ASSIGNMENT:
Go through the listing below and output exactly the line with "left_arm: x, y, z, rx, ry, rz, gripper", the line with "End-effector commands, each", and each line between; omit the rest.

COLLECTED MATERIAL:
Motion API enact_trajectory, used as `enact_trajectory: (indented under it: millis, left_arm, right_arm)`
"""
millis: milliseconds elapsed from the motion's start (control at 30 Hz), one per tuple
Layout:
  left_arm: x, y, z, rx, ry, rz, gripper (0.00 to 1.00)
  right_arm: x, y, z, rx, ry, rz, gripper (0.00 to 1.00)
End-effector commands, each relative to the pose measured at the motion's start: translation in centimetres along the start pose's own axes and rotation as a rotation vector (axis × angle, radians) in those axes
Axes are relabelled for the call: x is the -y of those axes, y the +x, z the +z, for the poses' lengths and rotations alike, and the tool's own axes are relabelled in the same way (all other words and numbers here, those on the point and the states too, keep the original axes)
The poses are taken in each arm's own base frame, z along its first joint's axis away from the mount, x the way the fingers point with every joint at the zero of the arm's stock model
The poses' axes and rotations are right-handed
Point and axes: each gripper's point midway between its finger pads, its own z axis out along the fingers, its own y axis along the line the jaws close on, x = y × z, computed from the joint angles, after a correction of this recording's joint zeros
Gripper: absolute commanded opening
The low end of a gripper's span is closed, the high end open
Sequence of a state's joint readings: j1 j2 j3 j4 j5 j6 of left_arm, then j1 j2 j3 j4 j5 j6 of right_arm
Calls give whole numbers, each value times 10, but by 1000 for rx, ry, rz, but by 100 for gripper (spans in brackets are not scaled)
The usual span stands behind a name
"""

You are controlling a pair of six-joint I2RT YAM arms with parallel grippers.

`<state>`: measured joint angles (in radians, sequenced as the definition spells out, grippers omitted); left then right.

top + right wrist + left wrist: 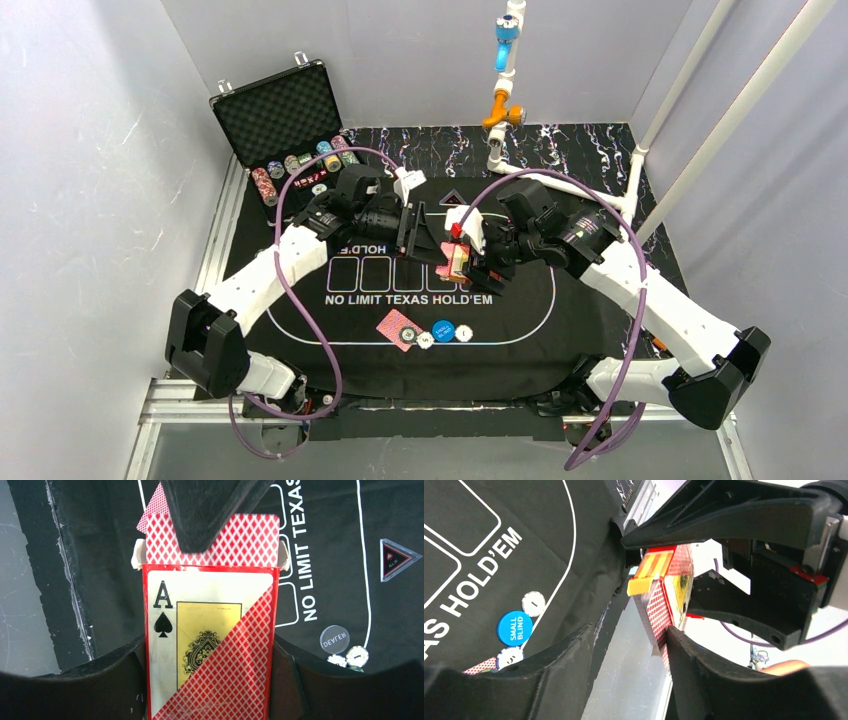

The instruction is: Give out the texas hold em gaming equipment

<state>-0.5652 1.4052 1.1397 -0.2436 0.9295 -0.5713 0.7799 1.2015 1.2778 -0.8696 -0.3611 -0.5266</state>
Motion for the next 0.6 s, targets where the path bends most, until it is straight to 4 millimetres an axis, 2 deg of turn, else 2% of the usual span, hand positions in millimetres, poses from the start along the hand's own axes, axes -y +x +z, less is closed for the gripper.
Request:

REPLY TO THE TASK:
  left_arm: x, y, z, rx, ry, rz, gripper (0.00 to 1.00)
  right_arm: x, y, z, rx, ry, rz, gripper (0.00 to 1.00)
End-effector commands, each relative to the pose measured at the motion's start: translation in centimetres along the start pose's own axes and rotation as a rotation vector (axis × angle, radians) in those axes

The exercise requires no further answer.